I don’t know what I was thinking. I’ve voluntarily kept myself away from football for over a decade now. Actually, make that closer to 15 years. Somehow I let myself ‘get back in the game’. That was a big mistake for me.
When I was 14, I was at my mom’s house for thanksgiving, watching a football game, I had hyped up for months prior. In short, my team lost, in an embarrassingly close game.
When I freaked out afterwards (what I had done countless times prior) my mother told me to calm down. That only turned my relentless anger towards her. I have to apologize to her even to this day, for the hurtful, terrible things I said to her that day.
Fast forward to today. A few friends of mine over at NFi got me interested in UCF football again. I kept interest, especially after we nearly toppled Texas in our opening game for our new stadium. For a while it was a welcome interest. That while was short lived.

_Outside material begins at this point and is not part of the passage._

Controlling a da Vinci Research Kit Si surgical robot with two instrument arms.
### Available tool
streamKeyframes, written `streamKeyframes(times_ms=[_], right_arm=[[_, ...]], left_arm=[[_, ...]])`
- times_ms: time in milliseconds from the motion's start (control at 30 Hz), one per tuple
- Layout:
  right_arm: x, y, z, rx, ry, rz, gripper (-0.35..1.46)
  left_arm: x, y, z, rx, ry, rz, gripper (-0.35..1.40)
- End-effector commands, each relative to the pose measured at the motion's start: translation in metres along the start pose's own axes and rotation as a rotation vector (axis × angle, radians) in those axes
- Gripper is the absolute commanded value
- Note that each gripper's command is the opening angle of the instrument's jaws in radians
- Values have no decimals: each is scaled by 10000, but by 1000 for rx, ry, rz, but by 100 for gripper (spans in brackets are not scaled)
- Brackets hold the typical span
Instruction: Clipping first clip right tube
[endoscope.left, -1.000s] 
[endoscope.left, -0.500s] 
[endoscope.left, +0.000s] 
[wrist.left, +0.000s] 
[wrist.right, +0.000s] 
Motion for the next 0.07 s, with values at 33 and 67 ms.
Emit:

The last few weeks have proved to be more than I can bear. With back to back heart breaking losses for UCF, and Florida, I’ve had to hold back that same overflow of emotion that caused me to hurt my own mother years ago.
Some folks are addicted to beer, drugs, sex, gambling. Not me, I’m addicted to winning football. When I don’t win, I’m a dangerous guy. It would probably be less of an issue if I was a smaller guy. However, I’m 270lbs, and I routinely bench press better than 315lbs, and deadlift well over 405lbs. So when I lose control of my temper, the consequences can be severe.
It sucks to know that something is just too much for me to handle, but football really just is a far too dangerous temptation for me. I’ll leave the commentary up to Alex. He’s really good at it.